Streaming pipelines

Long-running consumers for Kafka / RabbitMQ / Pub/Sub / Kinesis with at-least-once delivery and DLQ support.

Streaming pipelines are the long-running cousin of batch pipelines. They consume from a streaming source, write to a target, and commit offsets only after a durable target write — at-least-once end to end.

Decorator form

from ematix_flow import ematix

@ematix.connection
class kafka_prod:
    kind = "kafka"
    bootstrap_servers = "${KAFKA_BOOTSTRAP}"
    group_id = "ematix-flow"

@ematix.streaming_pipeline(
    source_connection="kafka_prod",
    source_topic="events.v1",
    target=Events,
    target_connection="warehouse",
    dead_letter_topic="events.v1.dlq",
)
def consume_events(batch):
    return batch    # pass-through; transform in Python if needed

Run it as a foreground process:

flow consume --module my_pipelines consume_events

Or wrap with systemd, supervisord, or a Kubernetes Deployment.

TOML form

For ops teams that want pipelines out of Python entirely:

[streaming_pipelines.consume_events]
source = { connection = "kafka_prod", topic = "events.v1" }
target = { connection = "warehouse", table = "analytics.events" }
dead_letter_topic = "events.v1.dlq"
batch_size = 1000
flow consume --config streaming.toml consume_events

Guarantees

  • Manual offset commit / ack. ematix-flow calls commit_offsets() on the source only after a durable target write.
  • At-least-once end to end is the default.
  • Exactly-once.
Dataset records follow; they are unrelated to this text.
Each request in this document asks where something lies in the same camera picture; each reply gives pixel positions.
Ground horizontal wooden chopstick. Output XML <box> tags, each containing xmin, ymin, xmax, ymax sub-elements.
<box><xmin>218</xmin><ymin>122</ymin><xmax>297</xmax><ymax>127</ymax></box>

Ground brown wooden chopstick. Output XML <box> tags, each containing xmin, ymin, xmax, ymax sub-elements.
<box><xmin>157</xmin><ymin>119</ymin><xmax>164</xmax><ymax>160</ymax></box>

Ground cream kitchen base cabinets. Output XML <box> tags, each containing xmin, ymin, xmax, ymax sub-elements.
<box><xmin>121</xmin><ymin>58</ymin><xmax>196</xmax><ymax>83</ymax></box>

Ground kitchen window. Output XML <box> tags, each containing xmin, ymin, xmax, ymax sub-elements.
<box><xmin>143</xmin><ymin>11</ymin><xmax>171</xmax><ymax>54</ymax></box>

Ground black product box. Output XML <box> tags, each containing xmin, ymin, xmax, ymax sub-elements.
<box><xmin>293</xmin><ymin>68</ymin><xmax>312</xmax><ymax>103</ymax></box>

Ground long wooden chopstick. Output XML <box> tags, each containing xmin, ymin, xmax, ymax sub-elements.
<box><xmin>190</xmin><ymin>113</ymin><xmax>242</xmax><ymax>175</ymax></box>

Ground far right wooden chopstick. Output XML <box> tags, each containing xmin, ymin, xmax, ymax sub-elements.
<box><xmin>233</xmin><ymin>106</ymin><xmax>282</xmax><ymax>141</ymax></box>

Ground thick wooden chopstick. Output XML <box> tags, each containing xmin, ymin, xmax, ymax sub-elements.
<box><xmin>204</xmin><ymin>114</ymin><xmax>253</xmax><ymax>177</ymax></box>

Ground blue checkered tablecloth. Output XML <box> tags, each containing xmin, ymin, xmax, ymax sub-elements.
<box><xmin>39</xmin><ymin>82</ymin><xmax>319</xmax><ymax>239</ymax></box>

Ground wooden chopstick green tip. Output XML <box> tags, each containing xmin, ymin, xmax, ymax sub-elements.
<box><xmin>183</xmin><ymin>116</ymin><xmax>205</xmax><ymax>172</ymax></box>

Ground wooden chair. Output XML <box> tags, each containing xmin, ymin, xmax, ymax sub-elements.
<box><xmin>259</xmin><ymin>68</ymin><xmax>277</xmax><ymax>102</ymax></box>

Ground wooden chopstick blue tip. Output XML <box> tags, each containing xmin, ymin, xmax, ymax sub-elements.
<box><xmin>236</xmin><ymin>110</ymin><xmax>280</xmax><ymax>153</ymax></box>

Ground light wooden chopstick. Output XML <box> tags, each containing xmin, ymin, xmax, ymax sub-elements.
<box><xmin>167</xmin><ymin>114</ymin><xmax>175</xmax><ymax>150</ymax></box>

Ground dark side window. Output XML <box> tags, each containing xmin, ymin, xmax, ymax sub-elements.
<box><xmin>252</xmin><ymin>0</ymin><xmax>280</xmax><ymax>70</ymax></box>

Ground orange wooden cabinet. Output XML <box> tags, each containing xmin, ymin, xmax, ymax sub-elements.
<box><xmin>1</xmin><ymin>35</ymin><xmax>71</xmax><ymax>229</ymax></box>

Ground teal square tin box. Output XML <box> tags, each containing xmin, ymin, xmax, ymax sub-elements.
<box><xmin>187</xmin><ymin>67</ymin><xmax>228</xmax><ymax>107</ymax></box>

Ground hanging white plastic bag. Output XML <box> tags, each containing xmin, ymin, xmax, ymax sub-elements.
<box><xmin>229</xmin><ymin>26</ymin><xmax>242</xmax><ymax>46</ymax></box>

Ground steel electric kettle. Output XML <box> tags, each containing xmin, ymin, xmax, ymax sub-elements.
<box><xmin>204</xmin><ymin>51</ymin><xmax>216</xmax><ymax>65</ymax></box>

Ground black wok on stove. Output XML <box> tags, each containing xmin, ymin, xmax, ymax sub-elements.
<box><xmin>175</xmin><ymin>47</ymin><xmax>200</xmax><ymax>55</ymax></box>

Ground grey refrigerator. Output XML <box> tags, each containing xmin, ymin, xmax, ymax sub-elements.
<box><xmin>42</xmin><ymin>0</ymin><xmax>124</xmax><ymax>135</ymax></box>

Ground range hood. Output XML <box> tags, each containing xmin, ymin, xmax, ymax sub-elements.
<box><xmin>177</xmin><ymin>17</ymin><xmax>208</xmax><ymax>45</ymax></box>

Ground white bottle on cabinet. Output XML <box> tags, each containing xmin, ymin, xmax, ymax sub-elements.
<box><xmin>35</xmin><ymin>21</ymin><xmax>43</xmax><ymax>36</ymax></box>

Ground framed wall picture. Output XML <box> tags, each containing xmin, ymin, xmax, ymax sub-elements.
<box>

Kafka producer-side via transactions; consumer- coordinated via KafkaToKafkaEosPipeline.
  • DLQ. App-level (dead_letter_topic routes failed rows to a separate target) and broker-level (RabbitMQ x-dead-letter-exchange, Pub/Sub dead_letter_policy).
  • Schema Registry. Avro / Protobuf decode-encode via Confluent SR or Apicurio — declare it as a connection and reference it from the Kafka connection.